▶ TRY IT: Find the line containing "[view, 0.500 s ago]" in the entries below. Reproduce that line and each one after it to the end, exactly, with no other lines.
##### MATERIAL PROVIDED #####
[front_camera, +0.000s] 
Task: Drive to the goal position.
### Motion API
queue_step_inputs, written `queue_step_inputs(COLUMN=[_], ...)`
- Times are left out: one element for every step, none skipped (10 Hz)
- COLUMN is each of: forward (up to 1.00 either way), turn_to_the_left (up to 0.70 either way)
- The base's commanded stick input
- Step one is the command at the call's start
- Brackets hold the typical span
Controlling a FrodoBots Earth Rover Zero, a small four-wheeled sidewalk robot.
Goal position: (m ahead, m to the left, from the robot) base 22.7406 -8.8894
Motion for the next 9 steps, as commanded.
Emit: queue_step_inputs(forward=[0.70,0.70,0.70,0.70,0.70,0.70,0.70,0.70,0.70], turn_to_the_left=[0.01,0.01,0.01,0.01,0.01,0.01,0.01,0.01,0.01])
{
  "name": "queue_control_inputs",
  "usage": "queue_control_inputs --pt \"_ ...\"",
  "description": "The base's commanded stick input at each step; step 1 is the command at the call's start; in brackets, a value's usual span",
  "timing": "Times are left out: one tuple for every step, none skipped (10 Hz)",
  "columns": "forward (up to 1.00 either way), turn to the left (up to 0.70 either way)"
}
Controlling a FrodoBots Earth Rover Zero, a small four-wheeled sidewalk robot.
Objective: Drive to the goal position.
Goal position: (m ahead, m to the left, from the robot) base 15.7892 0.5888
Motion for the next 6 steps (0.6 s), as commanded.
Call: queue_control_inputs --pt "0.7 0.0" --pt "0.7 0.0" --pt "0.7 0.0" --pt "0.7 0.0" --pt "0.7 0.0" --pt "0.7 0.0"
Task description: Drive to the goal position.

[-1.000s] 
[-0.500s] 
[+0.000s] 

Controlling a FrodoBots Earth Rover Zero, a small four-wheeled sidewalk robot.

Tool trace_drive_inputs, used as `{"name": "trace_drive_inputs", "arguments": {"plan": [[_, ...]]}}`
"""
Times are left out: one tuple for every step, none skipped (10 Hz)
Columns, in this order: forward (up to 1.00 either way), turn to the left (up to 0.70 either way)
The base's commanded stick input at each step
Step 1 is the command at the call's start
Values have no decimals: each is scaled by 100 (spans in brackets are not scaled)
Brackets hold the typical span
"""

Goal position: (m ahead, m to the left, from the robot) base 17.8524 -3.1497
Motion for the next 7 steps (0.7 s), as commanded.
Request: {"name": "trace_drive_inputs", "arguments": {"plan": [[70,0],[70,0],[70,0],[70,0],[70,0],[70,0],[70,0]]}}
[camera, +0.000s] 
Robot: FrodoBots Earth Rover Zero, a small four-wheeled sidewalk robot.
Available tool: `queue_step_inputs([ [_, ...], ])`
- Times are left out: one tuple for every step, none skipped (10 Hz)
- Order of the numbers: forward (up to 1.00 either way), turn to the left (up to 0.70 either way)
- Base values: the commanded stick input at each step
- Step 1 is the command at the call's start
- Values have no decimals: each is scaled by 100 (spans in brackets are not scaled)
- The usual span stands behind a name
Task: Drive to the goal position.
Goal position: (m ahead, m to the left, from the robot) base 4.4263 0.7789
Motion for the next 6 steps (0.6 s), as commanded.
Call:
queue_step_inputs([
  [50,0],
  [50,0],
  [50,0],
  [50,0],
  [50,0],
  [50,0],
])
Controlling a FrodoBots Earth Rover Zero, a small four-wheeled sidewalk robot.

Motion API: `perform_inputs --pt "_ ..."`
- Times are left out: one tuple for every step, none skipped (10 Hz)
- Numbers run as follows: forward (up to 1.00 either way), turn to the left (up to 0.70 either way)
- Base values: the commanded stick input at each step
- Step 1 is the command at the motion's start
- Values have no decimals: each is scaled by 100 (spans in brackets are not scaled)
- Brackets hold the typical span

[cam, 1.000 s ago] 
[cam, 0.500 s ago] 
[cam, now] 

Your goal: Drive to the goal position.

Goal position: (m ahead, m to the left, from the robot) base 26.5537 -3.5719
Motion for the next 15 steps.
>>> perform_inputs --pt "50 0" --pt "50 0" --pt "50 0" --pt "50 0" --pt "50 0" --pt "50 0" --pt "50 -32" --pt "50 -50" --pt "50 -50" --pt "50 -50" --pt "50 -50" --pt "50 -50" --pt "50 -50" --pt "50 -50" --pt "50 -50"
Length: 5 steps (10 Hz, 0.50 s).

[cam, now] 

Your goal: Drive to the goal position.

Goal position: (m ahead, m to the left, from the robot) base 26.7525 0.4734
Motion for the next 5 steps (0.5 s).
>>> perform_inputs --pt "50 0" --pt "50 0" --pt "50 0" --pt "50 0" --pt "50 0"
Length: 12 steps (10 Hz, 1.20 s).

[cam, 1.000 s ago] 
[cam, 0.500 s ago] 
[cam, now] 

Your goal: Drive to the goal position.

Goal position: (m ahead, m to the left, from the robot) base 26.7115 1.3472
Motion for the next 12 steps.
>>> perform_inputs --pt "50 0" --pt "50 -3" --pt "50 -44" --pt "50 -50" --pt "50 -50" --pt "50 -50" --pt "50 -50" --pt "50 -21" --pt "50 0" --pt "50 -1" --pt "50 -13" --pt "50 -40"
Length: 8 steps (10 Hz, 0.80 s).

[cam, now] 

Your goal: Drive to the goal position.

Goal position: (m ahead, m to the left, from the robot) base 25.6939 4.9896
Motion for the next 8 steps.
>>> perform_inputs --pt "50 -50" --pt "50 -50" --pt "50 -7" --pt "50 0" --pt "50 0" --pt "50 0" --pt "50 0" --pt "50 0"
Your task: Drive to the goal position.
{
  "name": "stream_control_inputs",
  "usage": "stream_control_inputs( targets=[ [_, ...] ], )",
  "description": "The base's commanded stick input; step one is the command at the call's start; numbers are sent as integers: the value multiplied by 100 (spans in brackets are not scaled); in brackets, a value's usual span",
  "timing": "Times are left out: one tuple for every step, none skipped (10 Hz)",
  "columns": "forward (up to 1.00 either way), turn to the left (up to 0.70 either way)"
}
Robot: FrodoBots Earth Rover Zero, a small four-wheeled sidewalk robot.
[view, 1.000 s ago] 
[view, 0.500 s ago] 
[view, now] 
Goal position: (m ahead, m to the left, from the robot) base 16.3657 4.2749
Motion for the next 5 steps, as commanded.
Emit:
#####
▶ FINISHED EXERCISE:
[view, 0.500 s ago] 
[view, now] 
Goal position: (m ahead, m to the left, from the robot) base 16.3657 4.2749
Motion for the next 5 steps, as commanded.
Emit:

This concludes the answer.